Além da Dinamarca, os países envolvidos nos bombardeamentos de alvos na Líbia incluíam os EUA, Reino Unido, França, Bélgica, Canadá, Itália, Noruega - todos membros da NATO - e o Qatar e os Emirados Árabes Unidos. O dinamarquês Anders Fogh Rasmussen era à data o secretário-geral da Aliança Atlântica. 

As missões de bombardeamento faziam parte da operação Unified Protector liderada pela Organização do Tratado do Atlântico Norte, que decorreu durante seis meses, a partir de 31 de março de 2011.

Esta operação desembocou no derrube da ditadura de Muammar Kadhafi.

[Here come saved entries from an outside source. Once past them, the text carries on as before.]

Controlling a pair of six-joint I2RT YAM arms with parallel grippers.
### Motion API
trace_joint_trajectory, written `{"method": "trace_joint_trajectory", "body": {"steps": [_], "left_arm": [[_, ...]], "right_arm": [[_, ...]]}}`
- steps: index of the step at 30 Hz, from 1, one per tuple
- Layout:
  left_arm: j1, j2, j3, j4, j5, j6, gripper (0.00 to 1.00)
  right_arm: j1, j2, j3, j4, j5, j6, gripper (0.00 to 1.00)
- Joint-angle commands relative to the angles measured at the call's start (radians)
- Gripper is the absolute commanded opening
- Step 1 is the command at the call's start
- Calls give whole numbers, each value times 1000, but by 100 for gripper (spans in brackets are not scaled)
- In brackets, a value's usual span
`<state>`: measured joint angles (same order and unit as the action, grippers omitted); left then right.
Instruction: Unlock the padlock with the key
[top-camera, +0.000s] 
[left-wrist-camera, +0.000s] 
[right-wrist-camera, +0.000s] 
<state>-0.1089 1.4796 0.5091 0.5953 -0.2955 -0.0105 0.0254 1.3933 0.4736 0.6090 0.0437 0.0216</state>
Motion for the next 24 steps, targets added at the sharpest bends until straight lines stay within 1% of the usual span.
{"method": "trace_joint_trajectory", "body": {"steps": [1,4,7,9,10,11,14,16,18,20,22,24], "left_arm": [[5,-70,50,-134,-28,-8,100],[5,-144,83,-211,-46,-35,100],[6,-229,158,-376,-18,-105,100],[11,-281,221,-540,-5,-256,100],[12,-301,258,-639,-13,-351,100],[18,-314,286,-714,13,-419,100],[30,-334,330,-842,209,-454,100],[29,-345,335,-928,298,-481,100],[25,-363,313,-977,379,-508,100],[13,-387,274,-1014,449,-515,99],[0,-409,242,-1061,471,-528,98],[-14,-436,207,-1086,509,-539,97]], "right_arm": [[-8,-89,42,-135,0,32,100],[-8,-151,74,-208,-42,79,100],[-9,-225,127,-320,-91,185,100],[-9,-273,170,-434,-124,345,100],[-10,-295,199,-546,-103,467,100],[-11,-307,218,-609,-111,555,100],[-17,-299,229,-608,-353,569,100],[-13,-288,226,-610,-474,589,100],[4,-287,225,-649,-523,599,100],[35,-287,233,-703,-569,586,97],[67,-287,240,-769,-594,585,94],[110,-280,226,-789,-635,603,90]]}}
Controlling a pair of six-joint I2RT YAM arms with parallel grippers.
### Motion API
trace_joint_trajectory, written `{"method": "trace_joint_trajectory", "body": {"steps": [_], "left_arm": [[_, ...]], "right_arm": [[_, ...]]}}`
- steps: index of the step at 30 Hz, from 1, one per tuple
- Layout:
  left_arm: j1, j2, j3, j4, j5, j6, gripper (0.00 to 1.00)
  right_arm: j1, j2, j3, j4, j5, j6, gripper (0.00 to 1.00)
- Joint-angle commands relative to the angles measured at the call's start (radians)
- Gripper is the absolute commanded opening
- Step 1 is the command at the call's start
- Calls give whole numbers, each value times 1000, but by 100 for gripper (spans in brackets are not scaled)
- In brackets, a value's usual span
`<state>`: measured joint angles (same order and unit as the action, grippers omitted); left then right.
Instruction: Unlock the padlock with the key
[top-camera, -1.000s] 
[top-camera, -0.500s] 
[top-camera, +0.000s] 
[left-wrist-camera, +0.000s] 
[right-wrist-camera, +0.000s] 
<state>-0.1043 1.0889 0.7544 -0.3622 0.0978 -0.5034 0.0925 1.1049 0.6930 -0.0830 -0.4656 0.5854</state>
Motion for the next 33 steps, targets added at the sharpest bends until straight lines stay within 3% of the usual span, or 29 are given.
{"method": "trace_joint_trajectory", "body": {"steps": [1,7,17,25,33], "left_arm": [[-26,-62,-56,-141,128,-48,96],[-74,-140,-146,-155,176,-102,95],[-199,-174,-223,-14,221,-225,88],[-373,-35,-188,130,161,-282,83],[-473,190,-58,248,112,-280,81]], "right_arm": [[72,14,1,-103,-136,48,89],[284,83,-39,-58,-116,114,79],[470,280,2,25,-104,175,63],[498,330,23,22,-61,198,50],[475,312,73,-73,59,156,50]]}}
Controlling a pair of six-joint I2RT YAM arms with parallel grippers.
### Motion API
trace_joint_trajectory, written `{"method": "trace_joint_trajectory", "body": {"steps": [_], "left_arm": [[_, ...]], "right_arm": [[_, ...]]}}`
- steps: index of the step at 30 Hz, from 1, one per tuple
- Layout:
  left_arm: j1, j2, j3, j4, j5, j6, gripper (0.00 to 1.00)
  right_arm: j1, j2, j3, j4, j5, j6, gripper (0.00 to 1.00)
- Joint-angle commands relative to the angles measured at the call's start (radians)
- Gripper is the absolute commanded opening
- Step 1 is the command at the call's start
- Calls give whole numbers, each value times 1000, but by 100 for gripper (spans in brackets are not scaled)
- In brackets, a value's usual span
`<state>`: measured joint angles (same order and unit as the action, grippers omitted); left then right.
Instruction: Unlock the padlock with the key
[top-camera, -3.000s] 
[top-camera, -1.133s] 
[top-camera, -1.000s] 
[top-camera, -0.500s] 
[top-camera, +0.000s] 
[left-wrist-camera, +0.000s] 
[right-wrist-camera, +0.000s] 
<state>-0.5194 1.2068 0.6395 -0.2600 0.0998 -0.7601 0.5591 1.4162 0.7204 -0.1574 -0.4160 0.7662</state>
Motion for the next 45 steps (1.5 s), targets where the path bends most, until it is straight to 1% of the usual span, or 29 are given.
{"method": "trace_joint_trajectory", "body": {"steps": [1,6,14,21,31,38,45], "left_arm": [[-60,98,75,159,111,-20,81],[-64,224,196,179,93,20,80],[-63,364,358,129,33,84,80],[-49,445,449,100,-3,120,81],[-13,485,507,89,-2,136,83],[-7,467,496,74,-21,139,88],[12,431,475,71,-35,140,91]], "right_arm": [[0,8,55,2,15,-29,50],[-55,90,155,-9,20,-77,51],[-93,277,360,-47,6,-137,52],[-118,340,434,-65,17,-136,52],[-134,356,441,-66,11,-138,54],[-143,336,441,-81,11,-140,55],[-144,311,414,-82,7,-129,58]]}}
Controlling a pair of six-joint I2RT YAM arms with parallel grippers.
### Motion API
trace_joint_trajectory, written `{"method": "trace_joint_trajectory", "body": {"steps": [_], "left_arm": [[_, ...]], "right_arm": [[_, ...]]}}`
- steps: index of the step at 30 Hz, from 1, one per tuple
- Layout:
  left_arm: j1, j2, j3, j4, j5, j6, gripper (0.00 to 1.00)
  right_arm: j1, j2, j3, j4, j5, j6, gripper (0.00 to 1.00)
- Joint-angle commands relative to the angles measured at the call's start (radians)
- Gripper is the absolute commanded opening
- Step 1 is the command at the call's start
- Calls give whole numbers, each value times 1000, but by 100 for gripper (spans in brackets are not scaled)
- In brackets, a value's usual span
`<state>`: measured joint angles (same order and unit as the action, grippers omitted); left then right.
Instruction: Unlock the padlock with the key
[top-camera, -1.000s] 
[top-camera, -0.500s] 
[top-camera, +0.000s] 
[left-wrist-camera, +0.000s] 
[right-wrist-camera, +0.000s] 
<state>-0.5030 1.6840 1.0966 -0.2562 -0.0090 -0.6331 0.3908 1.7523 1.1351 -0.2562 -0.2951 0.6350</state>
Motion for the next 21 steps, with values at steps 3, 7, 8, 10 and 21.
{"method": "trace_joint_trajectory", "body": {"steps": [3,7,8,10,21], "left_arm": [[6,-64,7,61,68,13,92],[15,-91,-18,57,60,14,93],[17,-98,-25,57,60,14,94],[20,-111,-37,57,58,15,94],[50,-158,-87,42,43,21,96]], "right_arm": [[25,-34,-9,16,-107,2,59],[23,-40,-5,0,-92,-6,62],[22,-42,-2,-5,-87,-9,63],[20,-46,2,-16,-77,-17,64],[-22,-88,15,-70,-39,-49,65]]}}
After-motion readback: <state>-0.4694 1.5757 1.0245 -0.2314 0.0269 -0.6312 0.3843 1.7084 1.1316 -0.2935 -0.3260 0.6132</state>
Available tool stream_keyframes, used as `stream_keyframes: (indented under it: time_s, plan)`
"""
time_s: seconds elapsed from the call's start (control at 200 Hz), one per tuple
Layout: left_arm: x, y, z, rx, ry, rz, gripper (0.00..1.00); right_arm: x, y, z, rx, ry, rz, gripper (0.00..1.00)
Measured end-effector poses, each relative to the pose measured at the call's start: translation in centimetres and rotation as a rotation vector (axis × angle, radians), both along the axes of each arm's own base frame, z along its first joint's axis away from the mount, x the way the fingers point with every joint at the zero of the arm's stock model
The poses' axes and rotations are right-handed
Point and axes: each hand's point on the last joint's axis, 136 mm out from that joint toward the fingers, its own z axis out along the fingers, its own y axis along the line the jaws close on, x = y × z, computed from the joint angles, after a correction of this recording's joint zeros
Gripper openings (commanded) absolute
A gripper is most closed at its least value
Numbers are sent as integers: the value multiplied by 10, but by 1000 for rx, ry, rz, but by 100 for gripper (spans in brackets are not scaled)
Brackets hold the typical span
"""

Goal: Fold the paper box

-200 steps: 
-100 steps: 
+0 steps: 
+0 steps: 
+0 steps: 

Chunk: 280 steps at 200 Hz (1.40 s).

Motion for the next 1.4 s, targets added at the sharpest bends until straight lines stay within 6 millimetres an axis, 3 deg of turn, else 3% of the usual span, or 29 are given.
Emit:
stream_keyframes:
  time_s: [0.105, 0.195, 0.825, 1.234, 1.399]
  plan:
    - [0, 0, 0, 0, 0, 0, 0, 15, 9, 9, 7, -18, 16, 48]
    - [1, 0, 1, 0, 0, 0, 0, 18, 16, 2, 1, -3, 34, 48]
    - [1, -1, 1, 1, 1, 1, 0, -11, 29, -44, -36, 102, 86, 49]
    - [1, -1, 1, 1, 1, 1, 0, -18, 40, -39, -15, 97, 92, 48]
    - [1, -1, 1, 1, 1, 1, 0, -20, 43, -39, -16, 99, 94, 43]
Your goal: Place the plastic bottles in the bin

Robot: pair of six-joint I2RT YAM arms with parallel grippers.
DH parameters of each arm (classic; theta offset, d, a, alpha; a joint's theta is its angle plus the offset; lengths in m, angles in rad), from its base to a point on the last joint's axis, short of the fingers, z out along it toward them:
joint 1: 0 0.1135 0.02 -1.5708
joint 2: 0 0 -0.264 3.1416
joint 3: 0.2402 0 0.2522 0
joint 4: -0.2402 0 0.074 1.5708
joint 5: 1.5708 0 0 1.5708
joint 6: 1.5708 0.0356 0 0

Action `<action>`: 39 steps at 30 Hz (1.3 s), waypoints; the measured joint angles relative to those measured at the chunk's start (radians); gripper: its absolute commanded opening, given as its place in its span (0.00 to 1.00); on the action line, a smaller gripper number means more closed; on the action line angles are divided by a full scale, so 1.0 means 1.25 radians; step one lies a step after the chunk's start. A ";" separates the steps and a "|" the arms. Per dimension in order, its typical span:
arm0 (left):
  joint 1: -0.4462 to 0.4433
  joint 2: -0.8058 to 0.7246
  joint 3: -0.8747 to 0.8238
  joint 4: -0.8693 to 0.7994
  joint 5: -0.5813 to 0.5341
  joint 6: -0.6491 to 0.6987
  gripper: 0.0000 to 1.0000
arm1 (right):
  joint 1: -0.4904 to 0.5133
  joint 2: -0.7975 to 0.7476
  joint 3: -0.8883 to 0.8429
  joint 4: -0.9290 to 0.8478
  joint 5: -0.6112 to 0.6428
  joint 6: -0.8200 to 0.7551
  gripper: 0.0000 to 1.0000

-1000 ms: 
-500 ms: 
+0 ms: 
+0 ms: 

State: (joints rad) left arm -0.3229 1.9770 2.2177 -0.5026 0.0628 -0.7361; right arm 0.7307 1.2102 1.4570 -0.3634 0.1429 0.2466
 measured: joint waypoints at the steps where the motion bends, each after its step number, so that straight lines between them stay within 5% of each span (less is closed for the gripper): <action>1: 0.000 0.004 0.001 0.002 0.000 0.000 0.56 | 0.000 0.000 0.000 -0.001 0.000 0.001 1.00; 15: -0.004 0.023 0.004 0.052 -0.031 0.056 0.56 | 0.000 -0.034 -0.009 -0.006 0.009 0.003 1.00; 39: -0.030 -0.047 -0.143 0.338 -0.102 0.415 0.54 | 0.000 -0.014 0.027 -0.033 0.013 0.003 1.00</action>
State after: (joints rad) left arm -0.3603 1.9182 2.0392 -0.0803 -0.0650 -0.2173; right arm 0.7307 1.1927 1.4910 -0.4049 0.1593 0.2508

Porém, abriu portas a um período de instabilidade no país do norte de África, que permanece dividido entre o leste e o oeste, após um período de guerra civil.


Coronel Muammar Kadhafi na 12ª cimeira da União Africana, a 2 de fevereiro de 2009, em Adis Abeba, Etiópia | Marinha dos EUA via Wikimedia Commons

Mortes civis

Entre os dez países que bombardearam a Líbia, a Dinamarca é o primeiro a reconhecer uma ligação com os ataques aéreos que terão morto civis. 

Esta reação foi desencadeada por uma investigação conjunta entre o Altinget, um site de notícias dinamarquês, o órgão de vigilância de danos civis Airwars e a publicação britânica The Guardian.

Os documentos relevam que os caças dinamarqueses, entre outras operações, "estiveram envolvidos num ataque aéreo em Surman, a oeste de Trípoli, a 20 de junho de 2011, que matou 12 civis, incluindo cinco crianças e seis membros de uma família". O relatório também dá conta de um atentado bombista num um bloco de apartamentos em Sirte, no centro da Líbia, a 16 de setembro de 2011, que matou duas pessoas: um homem e uma mulher grávida de cinco meses.

O Ministério da Defesa da Dinamarca foi confrontado com os dados que demonstram que a Força Aérea dinamarquesa participou em ataques aéreos na Líbia que mataram pelo menos 14 civis em 2011.


Imagens das vítimas mortais no complexo residencial em Surman, incluindo cinco crianças | Fred Abrahams/Human Rights Watch

Os documentos da Força Aérea, em dinamarquês, depois serem cruzadas as datas, confirmam que os F-16 participaram nos ataques aéreos em Surman e Sirte. Em cada caso, um segundo país esteve envolvido, mas o nome permanece sonegado, o que significa que continua a ser possível que os militares de outro país tenham lançado as bombas.

O Ministério dinamarquês da Defesa, em comunicado, declara que, o processo está a ser reavaliado: “O ministro da Defesa solicitou ao Comando da Defesa que avaliasse se os documentos em questão indicam que tenha havido ramificações de tal magnitude para determinar se deveria ter sido conduzida uma investigação naquele momento no âmbito da coligação ou da NATO”.

Logo à data da operação, as autoridades dinamarquesas concluíram que “não se pode excluir a possibilidade de vítimas civis durante a condução destes ataques”, mas tal informação foi considerada secreta.
Queixa dos cidadãos líbios

A mulher e dois filhos de Khaled al-Hamedi foram mortos no ataque a Surman. O cidadão líbio tentou apresentar uma queixa contra a NATO, mas sem sucesso, porque o tribunal de recurso belga concluiu, em 2017, que a aliança militar tinha imunidade de processo.

O pai de Al-Hamedi, uma figura importante do regime de Kadhafi, era dono do complexo de Surman, alvo do ataque. A NATO tinha identificado a área como um "nódulo de comando e controlo", mas o cidadão líbio contestou a afirmação militar, descrevendo-o como residencial.

O cidadão pondera agora apresentar uma queixa contra os militares dinamarqueses. “Quero que primeiro nos declarem o seu erro”, afirmou Hamedi. E acrescenta que, para além de pedir uma indemnização, quer ainda que “a Dinamarca, ou quem quer que seja o responsável, peça desculpa”.

A Human Rights Watch argumenta que, como exigido pelo Direito Internacional, a NATO “deverá proporcionar uma compensação imediata e adequada às famílias pelas mortes e ferimentos de civis e pela perda de bens”. Por isso, quando a NATO acredita ter conduzido um ataque a um alvo militar que resultou em vítimas civis de acordo com as leis da guerra, “deverá tornar pública a informação sobre o alvo”, afirmava o relatório da HRW em maio de 2012.